As for the positives in this one, there are plenty to point out. Start with the play of sophomore Troy Williams and junior Yogi Ferrell, who both came up with big plays down the stretch. Williams finished with a career-high 23 points and also added eight rebounds and four assists, but he had a few turnovers late that he’d like to have back. Tom Crean’s move to put Williams as the primary ball handler against Georgetown’s zone down the stretch helped the Hoosiers climb back after the offense went stale as the Hoyas went on a run.

And Ferrell continues to show why he’s still Indiana’s most important player in clutch situations. After the Hoosiers looked done at 74-69 with 1:27 to play, Ferrell ripped off eight straight points, including a contested 3-pointer with 12 seconds to play, to send the game into overtime. Ferrell finished the afternoon with a team-high 27 points.

James Blackmon Jr. also regained his shooting stroke and his first half performance (12 points and four 3-pointers) was a big reason Indiana enjoyed a 10-point halftime cushion.

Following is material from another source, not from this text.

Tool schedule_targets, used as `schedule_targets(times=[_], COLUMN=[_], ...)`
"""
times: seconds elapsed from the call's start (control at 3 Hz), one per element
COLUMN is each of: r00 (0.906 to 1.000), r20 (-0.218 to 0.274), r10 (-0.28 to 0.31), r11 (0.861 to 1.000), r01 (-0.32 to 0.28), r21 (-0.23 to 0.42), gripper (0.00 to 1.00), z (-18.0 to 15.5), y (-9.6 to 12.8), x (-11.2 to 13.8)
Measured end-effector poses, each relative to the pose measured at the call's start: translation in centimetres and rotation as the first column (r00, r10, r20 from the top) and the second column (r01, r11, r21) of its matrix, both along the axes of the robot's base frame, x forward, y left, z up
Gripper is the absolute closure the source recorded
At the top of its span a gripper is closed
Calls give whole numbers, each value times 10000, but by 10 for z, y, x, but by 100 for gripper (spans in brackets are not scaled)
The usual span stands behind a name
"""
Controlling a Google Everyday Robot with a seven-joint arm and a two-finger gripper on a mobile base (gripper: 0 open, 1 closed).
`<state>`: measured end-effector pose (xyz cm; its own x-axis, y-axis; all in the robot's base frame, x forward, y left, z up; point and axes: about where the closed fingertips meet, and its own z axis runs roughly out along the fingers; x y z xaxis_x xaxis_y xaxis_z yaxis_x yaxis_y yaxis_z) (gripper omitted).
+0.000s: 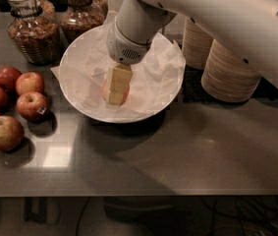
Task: Pick apple from white bowl
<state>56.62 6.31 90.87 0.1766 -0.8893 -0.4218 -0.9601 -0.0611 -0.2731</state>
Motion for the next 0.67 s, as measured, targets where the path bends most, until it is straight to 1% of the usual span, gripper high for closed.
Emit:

Beyond that, the Hoosiers didn’t have any other individual performances to draw positives from. Robert Johnson was the only other player in double figures, but he had four turnovers and Hanner Mosquera-Perea struggled and had just two points and six rebounds in 29 minutes.

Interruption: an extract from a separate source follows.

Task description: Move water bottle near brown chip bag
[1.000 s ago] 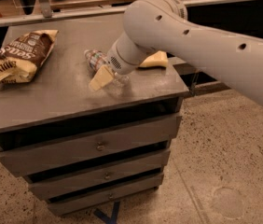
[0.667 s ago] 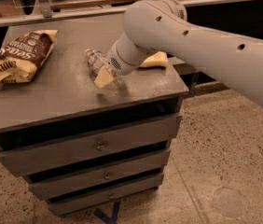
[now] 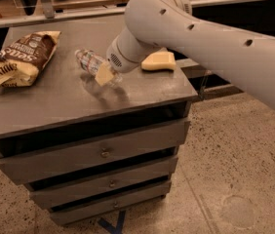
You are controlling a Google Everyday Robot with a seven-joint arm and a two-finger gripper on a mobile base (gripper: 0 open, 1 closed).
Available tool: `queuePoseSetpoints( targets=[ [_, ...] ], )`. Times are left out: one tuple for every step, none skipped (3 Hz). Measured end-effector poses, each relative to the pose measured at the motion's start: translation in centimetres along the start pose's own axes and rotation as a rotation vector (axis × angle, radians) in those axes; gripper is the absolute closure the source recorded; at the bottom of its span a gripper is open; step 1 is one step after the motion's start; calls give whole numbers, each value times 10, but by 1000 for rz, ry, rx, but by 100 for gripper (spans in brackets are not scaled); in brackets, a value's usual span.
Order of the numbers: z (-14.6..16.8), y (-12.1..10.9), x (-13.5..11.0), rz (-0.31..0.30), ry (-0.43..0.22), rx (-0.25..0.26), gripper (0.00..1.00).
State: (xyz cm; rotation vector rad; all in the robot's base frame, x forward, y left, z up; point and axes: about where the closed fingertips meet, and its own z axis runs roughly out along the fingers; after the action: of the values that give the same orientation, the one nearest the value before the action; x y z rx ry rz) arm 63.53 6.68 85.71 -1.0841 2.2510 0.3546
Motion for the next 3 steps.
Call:
queuePoseSetpoints(
  targets=[
    [-9,2,-23,45,-5,-7,100],
    [-13,5,-47,94,20,7,100],
    [-2,14,-65,131,51,7,100]
  ],
)
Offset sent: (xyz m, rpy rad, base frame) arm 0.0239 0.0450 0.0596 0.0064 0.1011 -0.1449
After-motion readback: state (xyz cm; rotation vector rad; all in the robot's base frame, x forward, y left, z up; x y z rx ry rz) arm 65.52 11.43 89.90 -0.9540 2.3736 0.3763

As for the problems defensively, it wasn’t just one matchup that Indiana struggled with. When he was in the game, the Hoosiers had no answer for the enormous Joshua Smith, who finished with 14 points and six rebounds in 26 minutes.

D’Vauntes Smith-Rivera, an Indianapolis native, also blew up in the second half as 24 of his game-high 29 points came after halftime. Afterward, he called the game “personal.” IU also had no answer for senior Aaron Bowen, who made 10 of his 13 field goal attempts, most of them right around the rim.

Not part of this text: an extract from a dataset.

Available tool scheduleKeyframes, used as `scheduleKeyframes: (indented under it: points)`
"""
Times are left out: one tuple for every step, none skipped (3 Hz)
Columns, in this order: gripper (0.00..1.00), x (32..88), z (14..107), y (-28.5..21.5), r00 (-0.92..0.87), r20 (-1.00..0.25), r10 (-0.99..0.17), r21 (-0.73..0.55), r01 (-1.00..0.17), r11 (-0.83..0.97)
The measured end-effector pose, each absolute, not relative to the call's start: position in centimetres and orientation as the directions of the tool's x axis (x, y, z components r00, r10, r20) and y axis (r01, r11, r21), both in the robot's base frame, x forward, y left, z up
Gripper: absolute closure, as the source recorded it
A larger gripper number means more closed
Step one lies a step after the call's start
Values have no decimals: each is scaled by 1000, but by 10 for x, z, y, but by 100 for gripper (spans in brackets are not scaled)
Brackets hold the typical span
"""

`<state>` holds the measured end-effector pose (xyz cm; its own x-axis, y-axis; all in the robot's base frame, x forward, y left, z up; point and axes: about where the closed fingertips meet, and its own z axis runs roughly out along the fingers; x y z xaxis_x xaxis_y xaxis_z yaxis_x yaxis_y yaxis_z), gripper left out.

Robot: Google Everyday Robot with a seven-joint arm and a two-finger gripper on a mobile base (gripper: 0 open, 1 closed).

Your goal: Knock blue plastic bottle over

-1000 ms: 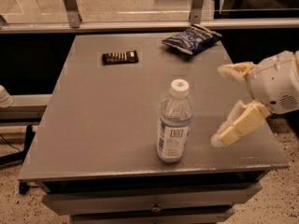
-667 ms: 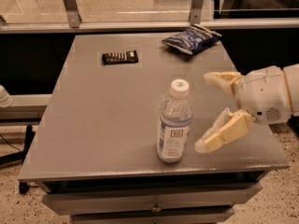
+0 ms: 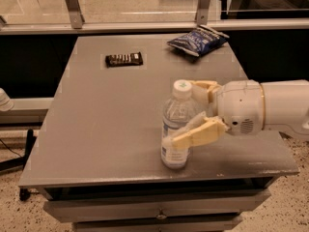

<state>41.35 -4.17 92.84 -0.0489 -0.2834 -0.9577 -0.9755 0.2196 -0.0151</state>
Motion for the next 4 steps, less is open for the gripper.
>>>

So this is how the non-conference of IU’s schedule ends, and the Hoosiers have little time to regroup before heading to Nebraska on Wednesday to open league play.

Wins over Pittsburgh, SMU and Butler and losses to Georgetown, Louisville and Eastern Washington won’t decide IU’s NCAA tournament fate one way or the other, but the 18 games that await over the next two plus months will. Ready or not, a wide open Big Ten awaits (outside of Wisconsin) and we’ll learn soon enough if this Indiana team is ready to seize the opportunity.